• _Try it_:
Could you please return each line of the data that has the word "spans"?

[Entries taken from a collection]
--

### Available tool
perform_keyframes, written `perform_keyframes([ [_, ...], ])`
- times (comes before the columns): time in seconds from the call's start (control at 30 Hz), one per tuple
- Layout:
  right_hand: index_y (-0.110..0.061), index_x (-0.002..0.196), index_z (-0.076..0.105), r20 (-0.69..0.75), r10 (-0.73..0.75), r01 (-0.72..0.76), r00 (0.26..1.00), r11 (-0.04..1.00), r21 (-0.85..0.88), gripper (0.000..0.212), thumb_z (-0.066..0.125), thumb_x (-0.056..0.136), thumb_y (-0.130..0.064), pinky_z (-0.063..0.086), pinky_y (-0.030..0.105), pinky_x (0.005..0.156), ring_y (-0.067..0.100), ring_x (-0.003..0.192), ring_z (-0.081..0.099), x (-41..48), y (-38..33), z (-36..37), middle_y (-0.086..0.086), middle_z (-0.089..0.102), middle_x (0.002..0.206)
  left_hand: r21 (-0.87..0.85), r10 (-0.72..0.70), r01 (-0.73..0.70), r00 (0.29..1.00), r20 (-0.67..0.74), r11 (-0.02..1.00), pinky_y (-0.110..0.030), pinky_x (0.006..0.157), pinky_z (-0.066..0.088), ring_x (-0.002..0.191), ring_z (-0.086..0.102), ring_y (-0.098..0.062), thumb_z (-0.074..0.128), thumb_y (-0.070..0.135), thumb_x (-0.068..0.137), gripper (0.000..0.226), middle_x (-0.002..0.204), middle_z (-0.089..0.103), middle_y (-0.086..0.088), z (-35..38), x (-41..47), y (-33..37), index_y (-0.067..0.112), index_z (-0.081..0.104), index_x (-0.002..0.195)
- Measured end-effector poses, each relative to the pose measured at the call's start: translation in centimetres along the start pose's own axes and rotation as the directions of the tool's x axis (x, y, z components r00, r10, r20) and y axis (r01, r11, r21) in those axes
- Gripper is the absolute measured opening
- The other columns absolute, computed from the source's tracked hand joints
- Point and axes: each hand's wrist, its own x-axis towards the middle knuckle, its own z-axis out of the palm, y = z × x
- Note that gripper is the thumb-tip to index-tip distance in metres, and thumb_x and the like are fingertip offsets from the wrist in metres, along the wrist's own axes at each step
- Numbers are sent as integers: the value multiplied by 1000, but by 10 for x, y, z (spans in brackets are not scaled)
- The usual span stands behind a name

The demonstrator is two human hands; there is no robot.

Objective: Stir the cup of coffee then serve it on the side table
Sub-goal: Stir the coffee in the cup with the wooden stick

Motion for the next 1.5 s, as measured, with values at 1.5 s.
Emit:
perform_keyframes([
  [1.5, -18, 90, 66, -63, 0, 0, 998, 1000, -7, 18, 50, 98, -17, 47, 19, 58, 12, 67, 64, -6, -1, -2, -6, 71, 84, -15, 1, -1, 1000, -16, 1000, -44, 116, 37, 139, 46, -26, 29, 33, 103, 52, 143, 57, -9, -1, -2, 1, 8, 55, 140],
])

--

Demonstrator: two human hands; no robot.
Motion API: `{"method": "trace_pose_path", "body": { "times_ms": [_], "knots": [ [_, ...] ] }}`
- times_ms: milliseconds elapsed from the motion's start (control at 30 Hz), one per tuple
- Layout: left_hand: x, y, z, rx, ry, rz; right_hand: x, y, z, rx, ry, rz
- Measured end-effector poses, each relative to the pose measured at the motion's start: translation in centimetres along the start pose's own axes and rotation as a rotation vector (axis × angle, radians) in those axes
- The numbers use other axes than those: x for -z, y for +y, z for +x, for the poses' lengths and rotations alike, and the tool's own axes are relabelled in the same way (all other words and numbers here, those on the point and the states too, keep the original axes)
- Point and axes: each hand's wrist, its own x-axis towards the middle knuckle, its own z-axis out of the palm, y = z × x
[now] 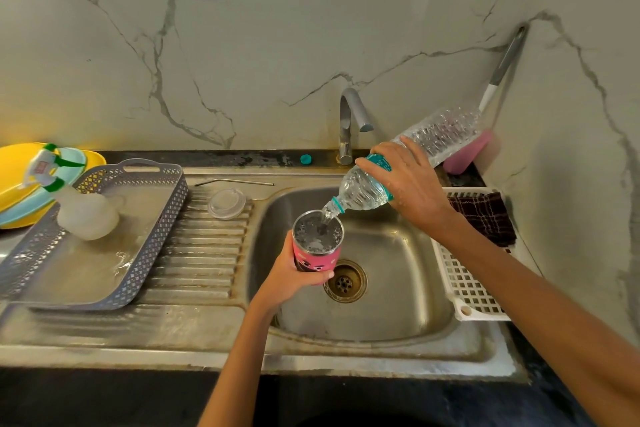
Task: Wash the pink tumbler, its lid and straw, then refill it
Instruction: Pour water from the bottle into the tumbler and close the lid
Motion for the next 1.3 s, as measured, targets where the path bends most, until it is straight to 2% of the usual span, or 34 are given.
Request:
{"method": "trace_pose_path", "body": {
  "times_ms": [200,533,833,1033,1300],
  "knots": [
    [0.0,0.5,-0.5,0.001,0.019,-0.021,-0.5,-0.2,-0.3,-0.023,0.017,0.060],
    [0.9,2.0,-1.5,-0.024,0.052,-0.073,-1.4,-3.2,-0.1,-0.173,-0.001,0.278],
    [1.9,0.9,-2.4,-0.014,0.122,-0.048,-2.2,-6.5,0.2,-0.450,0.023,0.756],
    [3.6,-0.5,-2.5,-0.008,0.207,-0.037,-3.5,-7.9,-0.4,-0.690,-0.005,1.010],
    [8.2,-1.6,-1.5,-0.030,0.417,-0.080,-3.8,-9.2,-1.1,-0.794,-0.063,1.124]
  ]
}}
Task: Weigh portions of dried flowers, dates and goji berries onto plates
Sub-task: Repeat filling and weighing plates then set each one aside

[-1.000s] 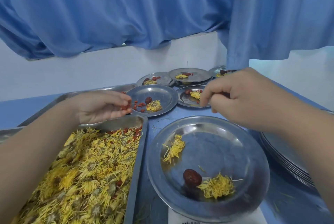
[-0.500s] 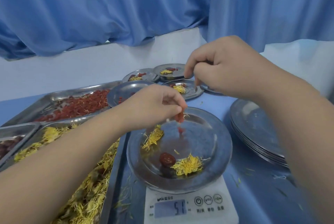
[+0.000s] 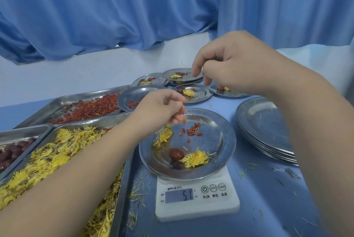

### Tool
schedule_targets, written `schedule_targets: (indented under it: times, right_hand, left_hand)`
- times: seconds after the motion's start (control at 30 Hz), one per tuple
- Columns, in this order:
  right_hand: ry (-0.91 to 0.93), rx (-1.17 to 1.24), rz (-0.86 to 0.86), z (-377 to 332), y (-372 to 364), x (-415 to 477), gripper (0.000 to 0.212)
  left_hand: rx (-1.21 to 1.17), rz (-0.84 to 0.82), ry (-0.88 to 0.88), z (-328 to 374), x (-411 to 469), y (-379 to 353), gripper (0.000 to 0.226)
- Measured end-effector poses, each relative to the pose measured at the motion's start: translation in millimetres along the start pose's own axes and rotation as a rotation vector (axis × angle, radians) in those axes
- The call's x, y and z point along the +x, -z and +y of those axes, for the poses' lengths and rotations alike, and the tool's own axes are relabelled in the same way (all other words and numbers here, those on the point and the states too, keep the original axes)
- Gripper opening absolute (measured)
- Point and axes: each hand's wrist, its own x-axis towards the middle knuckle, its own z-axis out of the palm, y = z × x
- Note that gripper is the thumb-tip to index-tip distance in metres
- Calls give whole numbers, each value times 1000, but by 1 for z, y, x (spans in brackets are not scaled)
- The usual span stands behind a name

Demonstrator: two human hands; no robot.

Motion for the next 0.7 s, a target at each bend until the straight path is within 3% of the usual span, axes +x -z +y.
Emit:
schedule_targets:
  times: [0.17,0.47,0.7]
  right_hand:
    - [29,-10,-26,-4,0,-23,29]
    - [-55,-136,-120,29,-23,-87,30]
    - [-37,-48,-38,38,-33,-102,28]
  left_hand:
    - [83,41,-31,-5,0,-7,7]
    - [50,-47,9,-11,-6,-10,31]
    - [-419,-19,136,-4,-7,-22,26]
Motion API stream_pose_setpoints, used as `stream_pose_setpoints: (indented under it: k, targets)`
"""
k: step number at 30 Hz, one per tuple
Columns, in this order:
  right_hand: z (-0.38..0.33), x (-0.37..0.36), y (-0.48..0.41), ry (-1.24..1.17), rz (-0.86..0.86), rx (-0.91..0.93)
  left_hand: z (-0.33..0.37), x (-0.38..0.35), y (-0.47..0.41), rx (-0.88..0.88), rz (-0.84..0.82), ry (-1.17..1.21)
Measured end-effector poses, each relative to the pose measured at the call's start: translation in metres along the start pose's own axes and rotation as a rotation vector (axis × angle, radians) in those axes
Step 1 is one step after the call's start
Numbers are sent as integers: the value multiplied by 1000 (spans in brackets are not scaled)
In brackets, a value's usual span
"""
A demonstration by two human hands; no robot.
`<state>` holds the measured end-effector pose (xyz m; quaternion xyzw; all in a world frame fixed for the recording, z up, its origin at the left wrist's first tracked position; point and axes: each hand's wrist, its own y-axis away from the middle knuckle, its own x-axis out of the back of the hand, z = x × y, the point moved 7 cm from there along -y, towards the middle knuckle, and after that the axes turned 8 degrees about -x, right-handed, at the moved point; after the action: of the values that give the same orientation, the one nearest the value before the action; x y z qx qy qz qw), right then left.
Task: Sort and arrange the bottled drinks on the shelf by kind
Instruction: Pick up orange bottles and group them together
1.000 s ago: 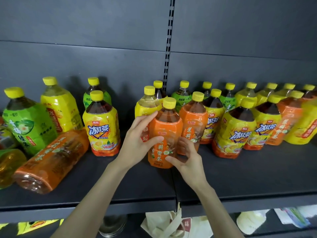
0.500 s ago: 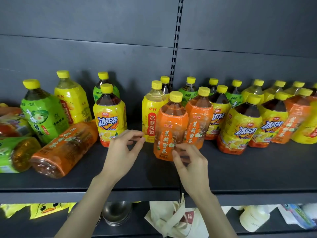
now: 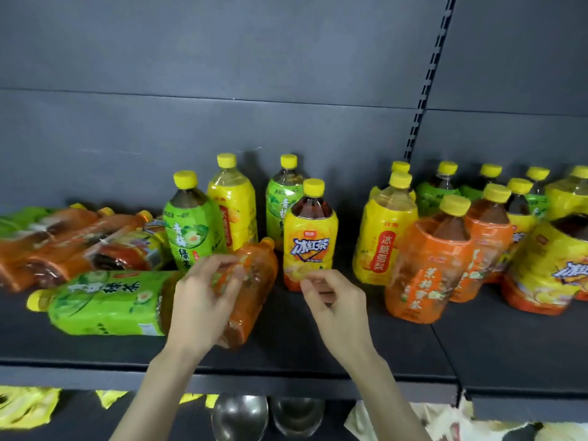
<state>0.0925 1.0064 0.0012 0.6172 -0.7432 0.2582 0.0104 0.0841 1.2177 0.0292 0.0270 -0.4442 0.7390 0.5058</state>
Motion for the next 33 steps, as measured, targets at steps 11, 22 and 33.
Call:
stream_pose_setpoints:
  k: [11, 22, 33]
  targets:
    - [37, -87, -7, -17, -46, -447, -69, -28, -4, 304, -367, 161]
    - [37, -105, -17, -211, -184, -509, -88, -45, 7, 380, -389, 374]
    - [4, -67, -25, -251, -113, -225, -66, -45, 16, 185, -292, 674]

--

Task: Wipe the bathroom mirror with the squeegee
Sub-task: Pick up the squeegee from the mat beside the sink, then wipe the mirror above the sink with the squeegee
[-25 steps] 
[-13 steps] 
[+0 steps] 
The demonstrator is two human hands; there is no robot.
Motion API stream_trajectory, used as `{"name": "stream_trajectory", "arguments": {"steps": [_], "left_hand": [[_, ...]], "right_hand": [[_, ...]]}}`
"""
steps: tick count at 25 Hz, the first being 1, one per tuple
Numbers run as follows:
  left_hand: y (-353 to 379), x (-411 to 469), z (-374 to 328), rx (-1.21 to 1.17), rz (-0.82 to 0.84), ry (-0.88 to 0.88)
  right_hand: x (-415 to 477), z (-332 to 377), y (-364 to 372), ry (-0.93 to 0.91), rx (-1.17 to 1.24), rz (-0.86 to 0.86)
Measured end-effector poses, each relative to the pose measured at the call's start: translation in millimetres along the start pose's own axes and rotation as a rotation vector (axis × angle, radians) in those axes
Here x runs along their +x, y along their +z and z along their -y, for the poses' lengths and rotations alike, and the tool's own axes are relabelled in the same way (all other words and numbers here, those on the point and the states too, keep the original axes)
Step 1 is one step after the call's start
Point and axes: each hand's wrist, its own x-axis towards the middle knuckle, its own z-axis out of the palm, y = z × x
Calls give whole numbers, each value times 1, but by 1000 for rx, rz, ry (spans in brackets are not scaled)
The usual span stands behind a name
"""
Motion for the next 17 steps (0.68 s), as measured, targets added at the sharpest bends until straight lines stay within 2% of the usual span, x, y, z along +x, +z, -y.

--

• _Response_:
- Numbers are sent as integers: the value multiplied by 1000, but by 10 for x, y, z (spans in brackets are not scaled)
- Calls give whole numbers, each value times 1000, but by 1 for z, y, x (spans in brackets are not scaled)
Numbers are sent as integers: the value multiplied by 1000 (spans in brackets are not scaled)
Calls give whole numbers, each value times 1, but by 1000 for rx, rz, ry (spans in brackets are not scaled)

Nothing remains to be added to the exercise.